Source records ▸
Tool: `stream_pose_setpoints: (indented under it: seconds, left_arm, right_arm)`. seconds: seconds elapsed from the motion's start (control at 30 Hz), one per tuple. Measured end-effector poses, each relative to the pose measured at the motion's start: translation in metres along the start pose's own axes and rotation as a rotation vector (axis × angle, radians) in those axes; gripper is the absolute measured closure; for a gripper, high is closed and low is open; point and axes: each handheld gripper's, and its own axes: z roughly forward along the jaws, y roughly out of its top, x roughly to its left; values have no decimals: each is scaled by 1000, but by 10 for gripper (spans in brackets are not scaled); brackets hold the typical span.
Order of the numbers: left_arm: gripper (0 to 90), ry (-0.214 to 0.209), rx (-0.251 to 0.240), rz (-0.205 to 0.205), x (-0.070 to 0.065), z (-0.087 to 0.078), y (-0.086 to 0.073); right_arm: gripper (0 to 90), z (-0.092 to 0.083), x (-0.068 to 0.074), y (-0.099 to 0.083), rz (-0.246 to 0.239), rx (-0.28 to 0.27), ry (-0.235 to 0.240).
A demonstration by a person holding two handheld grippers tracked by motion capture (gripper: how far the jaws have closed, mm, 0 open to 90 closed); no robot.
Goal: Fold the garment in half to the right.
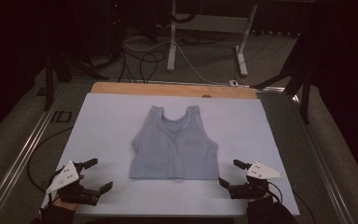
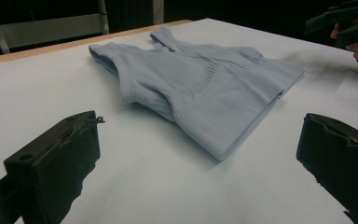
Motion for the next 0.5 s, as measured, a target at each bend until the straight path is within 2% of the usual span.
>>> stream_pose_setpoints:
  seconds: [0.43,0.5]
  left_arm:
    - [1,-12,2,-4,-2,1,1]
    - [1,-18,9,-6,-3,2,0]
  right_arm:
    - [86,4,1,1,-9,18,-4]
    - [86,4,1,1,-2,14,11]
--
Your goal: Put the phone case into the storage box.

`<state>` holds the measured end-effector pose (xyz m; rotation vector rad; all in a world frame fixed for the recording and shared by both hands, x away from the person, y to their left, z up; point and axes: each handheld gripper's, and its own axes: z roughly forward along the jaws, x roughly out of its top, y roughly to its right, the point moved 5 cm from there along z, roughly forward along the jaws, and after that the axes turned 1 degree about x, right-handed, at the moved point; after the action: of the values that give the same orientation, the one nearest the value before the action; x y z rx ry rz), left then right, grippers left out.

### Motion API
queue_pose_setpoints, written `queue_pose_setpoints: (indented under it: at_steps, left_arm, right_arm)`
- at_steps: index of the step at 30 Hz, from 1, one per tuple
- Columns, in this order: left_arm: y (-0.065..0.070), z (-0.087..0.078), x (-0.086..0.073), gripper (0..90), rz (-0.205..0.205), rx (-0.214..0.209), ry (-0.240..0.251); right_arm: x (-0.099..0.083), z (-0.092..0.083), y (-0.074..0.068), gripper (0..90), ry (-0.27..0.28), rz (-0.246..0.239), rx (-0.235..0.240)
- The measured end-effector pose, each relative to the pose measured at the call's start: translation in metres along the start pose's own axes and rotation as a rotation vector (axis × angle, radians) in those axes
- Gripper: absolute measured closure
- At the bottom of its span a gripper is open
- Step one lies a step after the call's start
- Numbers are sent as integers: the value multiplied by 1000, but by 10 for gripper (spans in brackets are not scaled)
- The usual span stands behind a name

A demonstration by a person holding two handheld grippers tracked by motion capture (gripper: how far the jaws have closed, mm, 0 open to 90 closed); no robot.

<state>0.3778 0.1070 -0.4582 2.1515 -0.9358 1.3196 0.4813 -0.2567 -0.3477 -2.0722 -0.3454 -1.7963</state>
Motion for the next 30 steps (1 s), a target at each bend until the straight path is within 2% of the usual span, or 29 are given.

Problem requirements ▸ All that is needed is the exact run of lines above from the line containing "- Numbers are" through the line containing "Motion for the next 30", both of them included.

Task result ▸
- Numbers are sent as integers: the value multiplied by 1000, but by 10 for gripper (spans in brackets are not scaled)
- The usual span stands behind a name

A demonstration by a person holding two handheld grippers tracked by motion capture (gripper: how far the jaws have closed, mm, 0 open to 90 closed); no robot.

<state>0.3778 0.1070 -0.4582 2.1515 -0.9358 1.3196 0.4813 -0.2567 -0.3477 -2.0722 -0.3454 -1.7963</state>
Motion for the next 30 steps (1 s), a target at each bend until the straight path is within 2% of the usual span, or 29 are given.

The requested output has now been given in full.